Fortune has reached out to Mayor Bowser's office. JPMorgan declined to comment. 

The finance industry isn’t a big fan of working from home

It’s hardly surprising that Dimon thinks D.C.’s federal workers should be subject to stricter RTO mandates. The CEO—and the finance industry, for that matter—have been among the loudest opposers of remote working.

After over a year in and out of lockdowns, JPMorgan was one of the first major employers to start ushering its employees “back regularly” to their desks in June 2021. 

Since then, the investment bank has taken an increasingly strict stance against working from home including using badge swipe data to enforce in-office quotas. 

Meanwhile, its CEO Dimon has consistently berated remote working for suppressing “spontaneous idea generation” and being incompatible with managing a team. 

"I completely understand why someone doesn't want to commute an hour and a half every day, totally got it," he told The Economist. "Doesn't mean they have to have a job here either."

Likewise, Goldman Sachs CEO David Solomon famously referred to remote working as an “aberration,” and has insisted employees return to in-person work full-time.

Meanwhile Citigroup, HSBC and Barclays have all ramped up their in office requirements and made it tricker for Wall Street to dial in from home—partly because of new Finra rules. 

Even banking giants which promised to keep flexible working forever, including Santander and Nationwide, are backtracking and launching RTO mandates.

Dimon and D.C.’s federal office have the same issue: RTO dodgers 

If D.C.’s federal office buildings are as “empty” as Dimon says, despite the government’s in-office mandate, then it points to one thing: RTO dodgers—and it’s a conundrum Dimon, the government, and many CEOs share.

In London, employers are asking staff to come in to the office for 3.1 days a week on average—employees are actually showing up only 2.7 days.

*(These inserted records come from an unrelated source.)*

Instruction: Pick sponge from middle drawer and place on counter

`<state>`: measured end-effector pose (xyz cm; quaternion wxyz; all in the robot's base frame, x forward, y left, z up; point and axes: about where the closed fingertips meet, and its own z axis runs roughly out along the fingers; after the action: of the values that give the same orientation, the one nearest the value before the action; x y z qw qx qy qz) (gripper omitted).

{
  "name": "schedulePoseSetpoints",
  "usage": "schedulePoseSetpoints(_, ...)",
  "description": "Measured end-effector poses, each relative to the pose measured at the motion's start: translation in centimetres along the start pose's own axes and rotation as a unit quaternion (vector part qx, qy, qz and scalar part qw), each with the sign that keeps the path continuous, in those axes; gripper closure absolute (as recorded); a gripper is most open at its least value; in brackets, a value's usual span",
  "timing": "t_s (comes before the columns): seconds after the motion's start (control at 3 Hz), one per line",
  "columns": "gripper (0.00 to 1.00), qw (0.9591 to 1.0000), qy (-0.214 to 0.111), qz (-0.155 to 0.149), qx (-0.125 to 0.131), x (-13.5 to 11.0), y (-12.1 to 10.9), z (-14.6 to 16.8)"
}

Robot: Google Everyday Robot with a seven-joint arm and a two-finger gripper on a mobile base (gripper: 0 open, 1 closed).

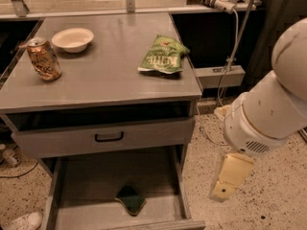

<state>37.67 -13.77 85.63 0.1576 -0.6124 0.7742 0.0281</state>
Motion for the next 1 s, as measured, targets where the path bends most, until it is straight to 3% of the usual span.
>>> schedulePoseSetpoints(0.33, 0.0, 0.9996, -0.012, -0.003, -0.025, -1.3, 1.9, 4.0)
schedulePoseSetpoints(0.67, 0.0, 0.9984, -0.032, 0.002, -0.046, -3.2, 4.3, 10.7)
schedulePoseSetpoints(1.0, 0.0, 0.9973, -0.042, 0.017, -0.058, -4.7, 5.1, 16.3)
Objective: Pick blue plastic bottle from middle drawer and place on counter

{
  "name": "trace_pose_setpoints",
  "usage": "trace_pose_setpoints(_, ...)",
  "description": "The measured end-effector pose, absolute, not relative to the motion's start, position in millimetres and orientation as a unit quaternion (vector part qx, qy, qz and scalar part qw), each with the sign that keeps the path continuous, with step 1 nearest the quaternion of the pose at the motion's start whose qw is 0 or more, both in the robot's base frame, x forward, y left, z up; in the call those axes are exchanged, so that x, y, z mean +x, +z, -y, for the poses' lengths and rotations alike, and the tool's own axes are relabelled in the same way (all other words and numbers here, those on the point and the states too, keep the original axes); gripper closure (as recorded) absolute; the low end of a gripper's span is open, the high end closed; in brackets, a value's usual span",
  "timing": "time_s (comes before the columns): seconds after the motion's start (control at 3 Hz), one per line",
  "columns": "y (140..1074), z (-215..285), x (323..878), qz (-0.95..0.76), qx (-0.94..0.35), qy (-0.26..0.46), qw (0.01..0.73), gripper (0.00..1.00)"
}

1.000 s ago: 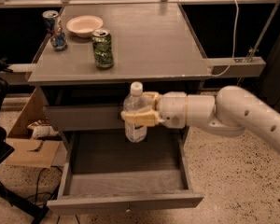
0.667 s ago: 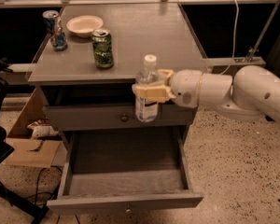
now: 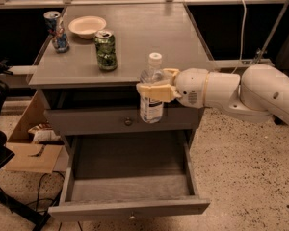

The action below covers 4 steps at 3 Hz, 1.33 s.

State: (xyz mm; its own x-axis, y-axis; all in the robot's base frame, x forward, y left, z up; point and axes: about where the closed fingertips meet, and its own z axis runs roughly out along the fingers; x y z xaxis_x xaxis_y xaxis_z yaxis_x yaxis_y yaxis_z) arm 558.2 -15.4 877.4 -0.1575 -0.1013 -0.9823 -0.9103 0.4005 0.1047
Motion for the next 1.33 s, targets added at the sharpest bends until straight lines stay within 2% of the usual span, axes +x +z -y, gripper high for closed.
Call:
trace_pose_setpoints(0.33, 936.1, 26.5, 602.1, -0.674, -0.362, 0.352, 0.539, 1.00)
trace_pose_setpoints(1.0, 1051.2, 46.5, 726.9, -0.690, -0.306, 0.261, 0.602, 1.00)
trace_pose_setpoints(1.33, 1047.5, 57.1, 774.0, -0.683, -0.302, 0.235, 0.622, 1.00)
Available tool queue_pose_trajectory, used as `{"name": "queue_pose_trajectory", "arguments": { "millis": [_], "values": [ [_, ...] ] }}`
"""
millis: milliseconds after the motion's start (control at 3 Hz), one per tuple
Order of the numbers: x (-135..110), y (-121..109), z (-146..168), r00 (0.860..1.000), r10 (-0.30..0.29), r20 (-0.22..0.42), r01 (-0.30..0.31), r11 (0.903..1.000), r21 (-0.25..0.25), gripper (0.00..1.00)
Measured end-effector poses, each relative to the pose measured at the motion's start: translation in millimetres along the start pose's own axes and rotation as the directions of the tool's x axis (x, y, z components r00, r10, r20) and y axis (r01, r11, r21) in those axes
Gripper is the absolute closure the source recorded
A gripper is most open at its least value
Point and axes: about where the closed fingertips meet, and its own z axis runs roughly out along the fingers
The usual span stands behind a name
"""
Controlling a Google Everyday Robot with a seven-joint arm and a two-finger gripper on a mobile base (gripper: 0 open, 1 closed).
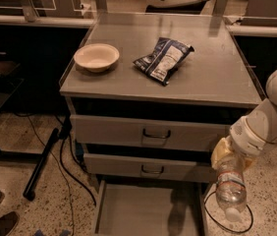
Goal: Place water bottle into bottom drawer
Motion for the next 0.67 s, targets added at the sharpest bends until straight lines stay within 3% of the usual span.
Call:
{"name": "queue_pose_trajectory", "arguments": {
  "millis": [333,667],
  "values": [
    [-4,-3,34,0.998,0.065,-0.025,-0.065,0.997,-0.041,1.0],
    [-18,-5,59,0.99,0.143,-0.007,-0.143,0.9862,-0.083,1.0]
  ]
}}
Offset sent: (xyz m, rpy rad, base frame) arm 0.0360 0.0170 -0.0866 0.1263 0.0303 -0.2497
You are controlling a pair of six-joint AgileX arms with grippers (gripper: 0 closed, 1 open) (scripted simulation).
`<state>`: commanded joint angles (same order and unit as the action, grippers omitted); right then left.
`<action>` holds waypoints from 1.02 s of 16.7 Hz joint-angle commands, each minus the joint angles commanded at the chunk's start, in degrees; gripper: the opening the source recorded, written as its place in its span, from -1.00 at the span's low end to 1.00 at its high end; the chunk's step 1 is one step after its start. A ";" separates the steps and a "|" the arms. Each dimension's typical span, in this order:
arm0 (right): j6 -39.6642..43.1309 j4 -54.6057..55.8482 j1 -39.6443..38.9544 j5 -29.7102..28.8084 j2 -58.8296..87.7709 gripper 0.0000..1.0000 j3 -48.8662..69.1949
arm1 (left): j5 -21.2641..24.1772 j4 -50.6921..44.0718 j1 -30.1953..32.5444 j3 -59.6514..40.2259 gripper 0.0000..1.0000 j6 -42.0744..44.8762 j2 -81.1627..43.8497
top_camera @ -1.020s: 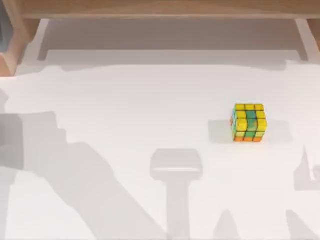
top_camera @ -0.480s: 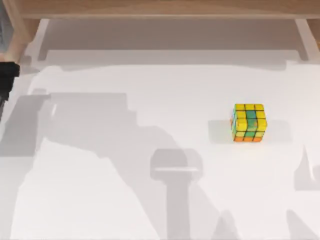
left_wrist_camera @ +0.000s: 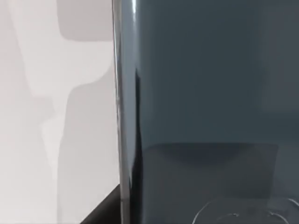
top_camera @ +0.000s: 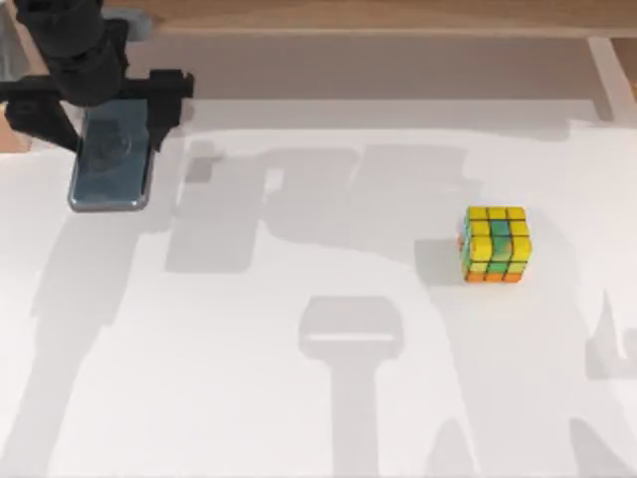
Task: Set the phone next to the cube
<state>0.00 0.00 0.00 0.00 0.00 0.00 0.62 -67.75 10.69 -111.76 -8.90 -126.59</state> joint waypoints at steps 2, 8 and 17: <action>0.00 0.00 0.00 0.00 0.00 1.00 0.00 | -0.08 -2.89 4.83 -5.52 -1.00 -4.70 -3.37; 0.00 0.00 0.00 0.00 0.00 1.00 0.00 | -0.36 -10.61 18.13 -20.43 -1.00 -17.89 -13.38; 0.00 0.00 0.00 0.00 0.00 1.00 0.00 | -0.66 -16.61 28.66 -31.80 -1.00 -28.56 -21.98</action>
<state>0.00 0.00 0.00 0.00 0.00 0.00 -0.04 -84.37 39.35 -143.57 -37.46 -148.57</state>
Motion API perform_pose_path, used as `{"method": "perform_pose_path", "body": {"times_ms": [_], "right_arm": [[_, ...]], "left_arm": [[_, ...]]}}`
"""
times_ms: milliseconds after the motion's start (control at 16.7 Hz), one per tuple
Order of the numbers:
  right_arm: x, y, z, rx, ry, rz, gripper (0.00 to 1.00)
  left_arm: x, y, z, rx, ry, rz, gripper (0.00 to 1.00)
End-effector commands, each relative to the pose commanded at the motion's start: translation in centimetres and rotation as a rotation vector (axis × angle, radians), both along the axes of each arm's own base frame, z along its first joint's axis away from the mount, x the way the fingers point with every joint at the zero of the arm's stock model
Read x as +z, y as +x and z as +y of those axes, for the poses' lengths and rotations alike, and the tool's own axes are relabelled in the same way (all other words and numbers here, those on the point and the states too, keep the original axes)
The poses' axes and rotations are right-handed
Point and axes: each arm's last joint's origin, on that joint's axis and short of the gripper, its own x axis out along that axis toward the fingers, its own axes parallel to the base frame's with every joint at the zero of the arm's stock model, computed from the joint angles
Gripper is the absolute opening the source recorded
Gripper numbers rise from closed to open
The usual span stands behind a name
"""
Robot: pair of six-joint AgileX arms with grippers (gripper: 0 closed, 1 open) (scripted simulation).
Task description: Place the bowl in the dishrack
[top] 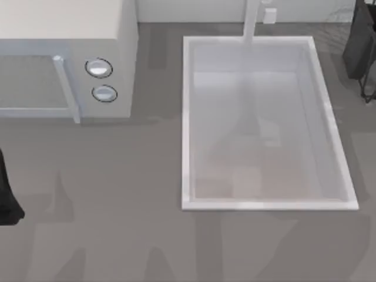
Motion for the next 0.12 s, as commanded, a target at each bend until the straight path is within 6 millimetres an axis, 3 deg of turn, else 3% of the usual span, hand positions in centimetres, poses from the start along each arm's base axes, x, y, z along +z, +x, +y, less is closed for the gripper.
{"method": "perform_pose_path", "body": {"times_ms": [120], "right_arm": [[0.00, 0.00, 0.00, 0.000, 0.000, 0.000, 1.00]], "left_arm": [[0.00, 0.00, 0.00, 0.000, 0.000, 0.000, 1.00]]}}
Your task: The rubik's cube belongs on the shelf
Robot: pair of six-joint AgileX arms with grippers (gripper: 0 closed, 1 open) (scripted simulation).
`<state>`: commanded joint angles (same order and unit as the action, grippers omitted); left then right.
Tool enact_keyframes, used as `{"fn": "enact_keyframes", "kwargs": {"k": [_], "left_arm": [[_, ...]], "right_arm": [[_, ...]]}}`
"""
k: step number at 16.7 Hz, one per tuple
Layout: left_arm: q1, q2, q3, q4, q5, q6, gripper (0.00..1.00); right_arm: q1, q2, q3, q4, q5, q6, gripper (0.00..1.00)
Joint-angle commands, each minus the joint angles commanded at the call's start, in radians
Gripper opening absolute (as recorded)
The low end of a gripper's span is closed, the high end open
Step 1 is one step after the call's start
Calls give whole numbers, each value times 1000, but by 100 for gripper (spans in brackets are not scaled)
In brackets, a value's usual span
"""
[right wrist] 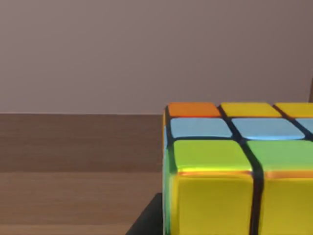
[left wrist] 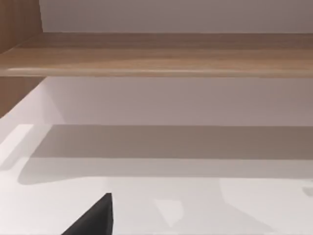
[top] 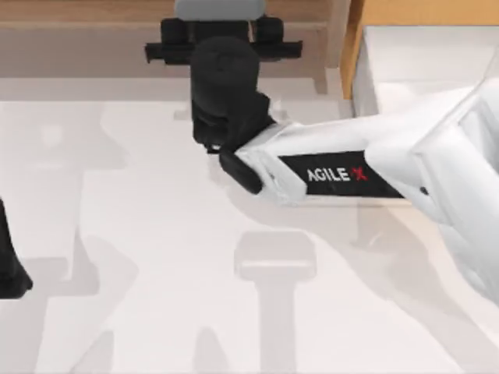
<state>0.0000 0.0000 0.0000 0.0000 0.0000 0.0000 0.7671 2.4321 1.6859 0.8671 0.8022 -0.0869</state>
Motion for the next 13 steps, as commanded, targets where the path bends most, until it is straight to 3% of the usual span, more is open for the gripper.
{"fn": "enact_keyframes", "kwargs": {"k": [7, 13], "left_arm": [[0, 0, 0, 0, 0, 0, 100], [0, 0, 0, 0, 0, 0, 100]], "right_arm": [[-63, 133, 315, -147, -63, 8, 0], [-88, 172, 365, -191, -88, 11, 0]]}}
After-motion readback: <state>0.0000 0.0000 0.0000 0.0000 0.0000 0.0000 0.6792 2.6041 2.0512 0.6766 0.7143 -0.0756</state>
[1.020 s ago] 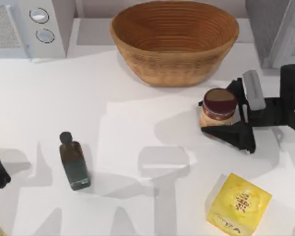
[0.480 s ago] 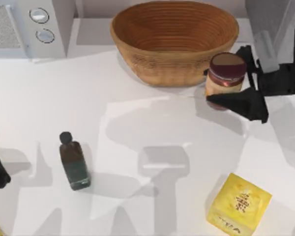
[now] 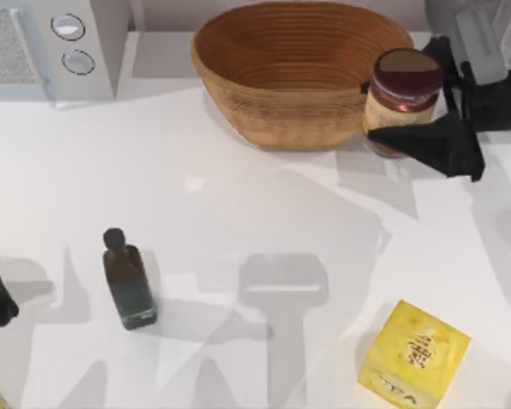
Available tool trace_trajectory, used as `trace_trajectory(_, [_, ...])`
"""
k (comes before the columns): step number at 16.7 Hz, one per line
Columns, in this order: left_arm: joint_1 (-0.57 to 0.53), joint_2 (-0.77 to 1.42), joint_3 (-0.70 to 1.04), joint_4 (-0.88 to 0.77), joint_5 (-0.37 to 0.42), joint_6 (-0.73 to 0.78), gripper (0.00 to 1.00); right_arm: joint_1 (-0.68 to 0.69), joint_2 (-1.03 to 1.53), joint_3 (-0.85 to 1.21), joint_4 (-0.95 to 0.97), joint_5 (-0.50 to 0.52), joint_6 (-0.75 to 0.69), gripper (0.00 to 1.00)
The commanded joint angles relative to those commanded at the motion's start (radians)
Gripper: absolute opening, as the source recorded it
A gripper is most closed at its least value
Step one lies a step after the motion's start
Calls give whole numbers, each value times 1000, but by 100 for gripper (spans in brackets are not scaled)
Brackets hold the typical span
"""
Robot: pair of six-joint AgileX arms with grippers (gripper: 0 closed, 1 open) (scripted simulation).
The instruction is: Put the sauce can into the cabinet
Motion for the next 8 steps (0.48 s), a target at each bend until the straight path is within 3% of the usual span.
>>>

Likewise, in New York workers are being asked to work from the office for 3.7 days of the week—but are only showing up for 3.1 days.

The report from the think tank Centre for Cities highlighted that this pattern is followed in most major global cities, including Toronto, Singapore and Sydney. 

To that end, Dimon himself has had to send out numerous exasperated reminders to JPMorgan's workforce about his own company’s in-office policy, while threatening “corrective action” for workers who were still failing to comply with the mandate some years after it was announced.